Server Monitoring with New Relic
New Relic is a business that provides several monitoring services. One of those services, called Server Monitoring, can be used to monitor things like CPU usage and Network I/O on BigchainDB instances. To do that:
- Sign up for a New Relic account
- Get your New Relic license key
- Put that key in an environment variable named
NEWRELIC_KEY. For example, you might add a line like the following to your~/.bashrcfile (if you use Bash):export NEWRELIC_KEY=<insert your key here> - Once you've deployed a BigchainDB cluster on AWS as above, you can install a New Relic system monitor (agent) on all the instances using:
# in a Python 2.5-2.7 virtual environment where fabric, boto3, etc. are installed
fab install_newrelic
Once the New Relic system monitor (agent) is installed on the instances, it will start sending server stats to New Relic on a regular basis. It may take a few minutes for data to show up in your New Relic dashboard (under New Relic Servers).
Shutting Down a Cluster
There are fees associated with running instances on EC2, so if you're not using them, you should terminate them. You can do that using the AWS EC2 Console.
The same is true of your allocated elastic IP addresses. There's a small fee to keep them allocated if they're not associated with a running instance. You can release them using the AWS EC2 Console, or by using a handy little script named release_eips.py. For example:
$ python release_eips.py
You have 2 allocated elactic IPs which are not associated with instances
0: Releasing 52.58.110.110
(It has Domain = vpc.)
1: Releasing 52.58.107.211
(It has Domain = vpc.)
Known Deployment Issues
NetworkError
If you tested with a high sequence it might be possible that you run into an error message like this:
NetworkError: Host key for ec2-xx-xx-xx-xx.eu-central-1.compute.amazonaws.com
did not match pre-existing key! Server's key was changed recently, or possible
man-in-the-middle attack.
If so, just clean up your known_hosts file and start again. For example, you might copy your current known_hosts file to old_known_hosts like so:
mv ~/.ssh/known_hosts ~/.ssh/old_known_hosts
Then terminate your instances and try deploying again with a different tag.

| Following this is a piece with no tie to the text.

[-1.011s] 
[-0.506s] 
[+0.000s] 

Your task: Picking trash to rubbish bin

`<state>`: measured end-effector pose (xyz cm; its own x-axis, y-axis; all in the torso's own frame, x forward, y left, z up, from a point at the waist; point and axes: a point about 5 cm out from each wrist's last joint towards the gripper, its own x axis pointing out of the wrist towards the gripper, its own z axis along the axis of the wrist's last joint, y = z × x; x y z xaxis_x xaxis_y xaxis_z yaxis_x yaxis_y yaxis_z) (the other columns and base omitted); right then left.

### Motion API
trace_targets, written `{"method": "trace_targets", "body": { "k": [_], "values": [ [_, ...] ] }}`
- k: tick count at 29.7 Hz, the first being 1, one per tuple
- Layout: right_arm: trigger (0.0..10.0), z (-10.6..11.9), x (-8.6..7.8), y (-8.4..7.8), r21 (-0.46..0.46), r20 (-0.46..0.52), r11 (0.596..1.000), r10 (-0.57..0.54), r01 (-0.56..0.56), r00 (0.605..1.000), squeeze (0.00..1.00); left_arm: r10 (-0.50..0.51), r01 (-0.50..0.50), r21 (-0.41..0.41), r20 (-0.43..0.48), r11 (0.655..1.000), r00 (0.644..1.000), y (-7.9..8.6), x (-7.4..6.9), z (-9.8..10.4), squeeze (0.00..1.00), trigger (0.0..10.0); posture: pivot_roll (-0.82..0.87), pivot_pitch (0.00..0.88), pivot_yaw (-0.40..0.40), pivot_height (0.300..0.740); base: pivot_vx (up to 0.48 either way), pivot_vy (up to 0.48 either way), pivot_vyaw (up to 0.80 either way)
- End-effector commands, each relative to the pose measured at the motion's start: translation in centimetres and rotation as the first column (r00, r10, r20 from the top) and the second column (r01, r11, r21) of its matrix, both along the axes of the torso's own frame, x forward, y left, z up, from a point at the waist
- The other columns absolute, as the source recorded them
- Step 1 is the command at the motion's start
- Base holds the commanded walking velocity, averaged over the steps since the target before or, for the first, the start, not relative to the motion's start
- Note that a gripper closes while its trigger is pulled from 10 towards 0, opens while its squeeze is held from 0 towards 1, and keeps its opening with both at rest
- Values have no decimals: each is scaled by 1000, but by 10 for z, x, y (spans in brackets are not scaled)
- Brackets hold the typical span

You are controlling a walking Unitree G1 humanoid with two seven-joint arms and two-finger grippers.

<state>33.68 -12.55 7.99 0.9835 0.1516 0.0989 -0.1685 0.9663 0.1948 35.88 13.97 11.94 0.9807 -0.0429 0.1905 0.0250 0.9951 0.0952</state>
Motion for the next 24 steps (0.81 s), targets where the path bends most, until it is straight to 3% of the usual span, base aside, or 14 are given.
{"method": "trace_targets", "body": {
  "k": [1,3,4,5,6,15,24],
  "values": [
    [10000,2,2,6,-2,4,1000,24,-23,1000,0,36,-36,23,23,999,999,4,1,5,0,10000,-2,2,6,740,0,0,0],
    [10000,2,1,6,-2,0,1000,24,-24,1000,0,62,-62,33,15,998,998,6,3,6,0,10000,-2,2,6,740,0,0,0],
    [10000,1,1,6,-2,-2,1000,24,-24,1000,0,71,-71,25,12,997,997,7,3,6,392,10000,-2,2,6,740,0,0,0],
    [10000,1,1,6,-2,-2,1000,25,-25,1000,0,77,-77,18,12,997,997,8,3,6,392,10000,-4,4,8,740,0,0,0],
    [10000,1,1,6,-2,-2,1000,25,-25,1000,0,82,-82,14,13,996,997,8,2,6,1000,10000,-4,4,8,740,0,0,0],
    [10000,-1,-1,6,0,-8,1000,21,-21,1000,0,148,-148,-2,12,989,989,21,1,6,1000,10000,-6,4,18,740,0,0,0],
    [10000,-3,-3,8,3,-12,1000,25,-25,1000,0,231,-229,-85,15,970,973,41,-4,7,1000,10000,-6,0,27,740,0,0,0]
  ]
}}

Failure of sudo apt-get update
The first thing that's done on all the instances, once they're running, is basically sudo apt-get update. Sometimes that fails. If so, just terminate your instances and try deploying again with a different tag. (These problems seem to be time-bounded, so maybe wait a couple of hours before retrying.)
Failure when Installing Base Software
If you get an error with installing the base software on the instances, then just terminate your instances and try deploying again with a different tag.